Changing a culture takes time, it needs to be reinforced and requires continued focus from company leaders. In 2013, CBA’s unwavering focus on customer satisfaction helped them reach the goal set in 2006: “to be number one in customer satisfaction across all business areas”. Through its far-reaching program of cultural change, CBA has instilled and inspired staff to provide outstanding customer-centric service. The embedded culture has provided the perfect platform to shift the company focus to new strategies whilst ensuring the customer remains at the core of every project. Getting the customer centric culture right is just the beginning.

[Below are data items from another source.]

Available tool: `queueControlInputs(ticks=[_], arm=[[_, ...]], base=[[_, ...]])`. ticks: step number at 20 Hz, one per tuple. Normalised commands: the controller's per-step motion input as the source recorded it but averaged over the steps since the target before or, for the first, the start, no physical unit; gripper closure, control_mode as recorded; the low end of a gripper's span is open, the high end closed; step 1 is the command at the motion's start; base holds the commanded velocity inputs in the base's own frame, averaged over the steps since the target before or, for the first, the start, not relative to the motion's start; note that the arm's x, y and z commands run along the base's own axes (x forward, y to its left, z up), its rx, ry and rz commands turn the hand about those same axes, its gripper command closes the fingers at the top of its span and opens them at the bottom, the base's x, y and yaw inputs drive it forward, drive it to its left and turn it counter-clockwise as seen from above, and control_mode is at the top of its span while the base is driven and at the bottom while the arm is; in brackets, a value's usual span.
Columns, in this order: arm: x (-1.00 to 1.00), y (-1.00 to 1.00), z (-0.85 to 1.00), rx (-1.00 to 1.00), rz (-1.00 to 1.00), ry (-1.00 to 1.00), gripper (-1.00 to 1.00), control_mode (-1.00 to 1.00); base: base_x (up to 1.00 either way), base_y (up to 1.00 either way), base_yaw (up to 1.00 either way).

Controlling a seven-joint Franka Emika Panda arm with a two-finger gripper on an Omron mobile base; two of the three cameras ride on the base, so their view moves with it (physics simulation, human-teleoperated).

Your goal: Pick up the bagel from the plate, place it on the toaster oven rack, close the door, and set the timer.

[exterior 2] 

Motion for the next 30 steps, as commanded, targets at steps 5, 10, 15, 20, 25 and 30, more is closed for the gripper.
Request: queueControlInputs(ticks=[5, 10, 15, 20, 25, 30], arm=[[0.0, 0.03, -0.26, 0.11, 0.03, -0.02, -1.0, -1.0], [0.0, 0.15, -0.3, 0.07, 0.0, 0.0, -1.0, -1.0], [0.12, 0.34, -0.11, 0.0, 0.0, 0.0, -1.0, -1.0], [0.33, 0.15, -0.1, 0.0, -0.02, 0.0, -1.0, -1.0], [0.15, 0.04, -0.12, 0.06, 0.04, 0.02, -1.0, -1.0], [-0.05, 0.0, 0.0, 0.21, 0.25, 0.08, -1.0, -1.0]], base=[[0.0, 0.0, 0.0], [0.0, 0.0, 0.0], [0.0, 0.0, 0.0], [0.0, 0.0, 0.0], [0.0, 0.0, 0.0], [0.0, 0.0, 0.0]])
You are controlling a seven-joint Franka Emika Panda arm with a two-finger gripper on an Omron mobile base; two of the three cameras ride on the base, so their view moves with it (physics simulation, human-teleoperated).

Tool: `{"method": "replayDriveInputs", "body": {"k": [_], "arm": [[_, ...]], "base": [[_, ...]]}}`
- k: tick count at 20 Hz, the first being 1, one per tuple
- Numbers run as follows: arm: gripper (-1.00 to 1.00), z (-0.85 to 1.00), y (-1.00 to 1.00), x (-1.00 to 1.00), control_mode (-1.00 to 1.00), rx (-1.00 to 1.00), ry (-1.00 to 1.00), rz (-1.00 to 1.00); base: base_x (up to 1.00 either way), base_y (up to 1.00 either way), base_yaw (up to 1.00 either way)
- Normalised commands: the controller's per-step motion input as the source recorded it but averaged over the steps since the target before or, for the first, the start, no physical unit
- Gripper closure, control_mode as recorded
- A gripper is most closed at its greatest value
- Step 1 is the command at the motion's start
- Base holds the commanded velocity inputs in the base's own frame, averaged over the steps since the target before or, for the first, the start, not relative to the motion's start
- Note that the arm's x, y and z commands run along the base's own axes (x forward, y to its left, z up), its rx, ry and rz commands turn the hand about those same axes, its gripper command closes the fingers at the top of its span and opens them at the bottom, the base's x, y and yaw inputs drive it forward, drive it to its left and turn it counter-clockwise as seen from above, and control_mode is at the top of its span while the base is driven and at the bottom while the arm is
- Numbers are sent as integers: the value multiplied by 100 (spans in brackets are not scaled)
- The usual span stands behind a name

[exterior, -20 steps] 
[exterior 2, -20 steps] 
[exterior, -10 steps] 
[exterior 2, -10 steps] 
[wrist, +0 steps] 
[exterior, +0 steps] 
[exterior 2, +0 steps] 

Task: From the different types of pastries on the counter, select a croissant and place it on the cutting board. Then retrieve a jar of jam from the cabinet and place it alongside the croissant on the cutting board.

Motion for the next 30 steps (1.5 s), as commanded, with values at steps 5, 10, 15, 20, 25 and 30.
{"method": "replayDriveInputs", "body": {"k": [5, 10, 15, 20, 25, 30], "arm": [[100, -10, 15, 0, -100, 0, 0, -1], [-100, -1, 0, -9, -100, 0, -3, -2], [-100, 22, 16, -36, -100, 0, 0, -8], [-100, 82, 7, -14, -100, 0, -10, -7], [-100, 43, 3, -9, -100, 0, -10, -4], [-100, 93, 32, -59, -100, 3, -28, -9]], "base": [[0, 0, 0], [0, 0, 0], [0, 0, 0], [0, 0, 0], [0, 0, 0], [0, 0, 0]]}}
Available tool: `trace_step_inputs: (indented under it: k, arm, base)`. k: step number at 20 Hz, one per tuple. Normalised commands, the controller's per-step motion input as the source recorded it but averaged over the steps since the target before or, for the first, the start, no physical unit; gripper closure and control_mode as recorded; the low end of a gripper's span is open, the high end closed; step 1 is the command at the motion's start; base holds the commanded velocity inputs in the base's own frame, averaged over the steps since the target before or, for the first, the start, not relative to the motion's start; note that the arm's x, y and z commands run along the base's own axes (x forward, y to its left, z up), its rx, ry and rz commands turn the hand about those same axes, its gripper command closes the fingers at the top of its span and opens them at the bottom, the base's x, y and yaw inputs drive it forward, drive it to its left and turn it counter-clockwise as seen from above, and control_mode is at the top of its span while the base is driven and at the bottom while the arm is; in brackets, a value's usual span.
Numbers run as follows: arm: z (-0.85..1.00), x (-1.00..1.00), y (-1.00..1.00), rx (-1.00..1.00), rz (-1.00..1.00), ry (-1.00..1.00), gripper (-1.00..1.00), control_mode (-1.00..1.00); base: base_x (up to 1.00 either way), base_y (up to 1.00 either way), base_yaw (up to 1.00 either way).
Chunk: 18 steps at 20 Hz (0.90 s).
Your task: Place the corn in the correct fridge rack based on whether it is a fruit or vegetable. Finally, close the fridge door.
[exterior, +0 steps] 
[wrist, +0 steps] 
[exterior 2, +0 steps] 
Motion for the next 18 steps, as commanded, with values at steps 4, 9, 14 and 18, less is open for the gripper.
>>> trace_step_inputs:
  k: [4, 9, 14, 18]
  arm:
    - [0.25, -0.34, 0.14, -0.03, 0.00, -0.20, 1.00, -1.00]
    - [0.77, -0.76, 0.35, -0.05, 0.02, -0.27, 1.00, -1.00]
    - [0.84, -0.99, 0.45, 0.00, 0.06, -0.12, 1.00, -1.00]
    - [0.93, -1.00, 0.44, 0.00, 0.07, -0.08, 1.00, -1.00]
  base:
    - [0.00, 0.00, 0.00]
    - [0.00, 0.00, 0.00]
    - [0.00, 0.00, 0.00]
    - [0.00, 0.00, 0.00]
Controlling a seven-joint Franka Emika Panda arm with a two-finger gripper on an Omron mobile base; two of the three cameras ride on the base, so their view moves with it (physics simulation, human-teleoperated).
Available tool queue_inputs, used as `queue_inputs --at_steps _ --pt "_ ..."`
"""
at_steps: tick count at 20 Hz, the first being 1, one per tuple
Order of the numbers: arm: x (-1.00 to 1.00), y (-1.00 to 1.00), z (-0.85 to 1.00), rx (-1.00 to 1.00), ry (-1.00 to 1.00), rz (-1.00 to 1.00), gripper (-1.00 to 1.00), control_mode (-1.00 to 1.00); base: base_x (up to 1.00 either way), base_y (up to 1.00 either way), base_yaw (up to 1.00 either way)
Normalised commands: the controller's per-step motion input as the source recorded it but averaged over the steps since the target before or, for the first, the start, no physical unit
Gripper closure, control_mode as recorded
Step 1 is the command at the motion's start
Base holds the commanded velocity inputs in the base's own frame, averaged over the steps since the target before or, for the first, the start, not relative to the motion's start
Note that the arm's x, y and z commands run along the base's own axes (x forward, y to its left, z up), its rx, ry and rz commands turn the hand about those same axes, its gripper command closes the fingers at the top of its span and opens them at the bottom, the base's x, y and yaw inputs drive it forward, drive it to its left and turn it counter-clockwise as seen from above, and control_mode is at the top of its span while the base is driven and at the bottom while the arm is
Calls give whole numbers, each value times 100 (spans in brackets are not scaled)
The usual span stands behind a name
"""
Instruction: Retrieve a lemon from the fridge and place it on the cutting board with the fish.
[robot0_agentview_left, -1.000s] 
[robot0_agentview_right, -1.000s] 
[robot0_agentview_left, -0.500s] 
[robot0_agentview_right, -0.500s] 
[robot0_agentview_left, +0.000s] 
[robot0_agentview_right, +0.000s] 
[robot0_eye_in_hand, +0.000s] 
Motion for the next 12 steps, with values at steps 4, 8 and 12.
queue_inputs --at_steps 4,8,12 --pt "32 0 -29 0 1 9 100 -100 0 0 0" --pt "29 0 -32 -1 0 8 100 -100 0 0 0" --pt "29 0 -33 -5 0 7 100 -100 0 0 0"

How customer centric is your organisation?
Take the following customer centric pulse check to find out:

Customer centricity pulse-check

Internal

External

  1. How clear is the customer experience vision?
  2. How are decisions made? Is the customer impact front of mind?
  3. What investment of time, resource and focus are we prepared to place on customer engagement and advocacy?
  4. Do our internal systems, technology and processes inhibit or enhance the customer experience? What needs to change?
  5. What symbols, behaviours and cultural elements are endorsed and encouraged with respect to customer engagement?
  6. What needs to change in relation to the mindsets of our people and their capabilities?
  7. Do our reward and recognition systems align to our customer experience vision and objectives?
  1.  Where is value created for customers in the end-to-end value chain?
  2. What is our understanding of the different customer segments and are these segments well defined?
  3. What quality of data is accessible around these customer segments?
  4. Are there any sub segments that we need to understand further?
  5. What is the typical behaviour pattern of each segment?
  6. What role do we play in the service experience?
  7. What are their desires and pain points?
  8. What alternative threats of substitution are there, and how does each segment feel about these?
  9. What are the major customer touch points?
  10. Do we honour our promises at each touch point?
  11. What do we need to consider about regulation that impacts on the customer experience?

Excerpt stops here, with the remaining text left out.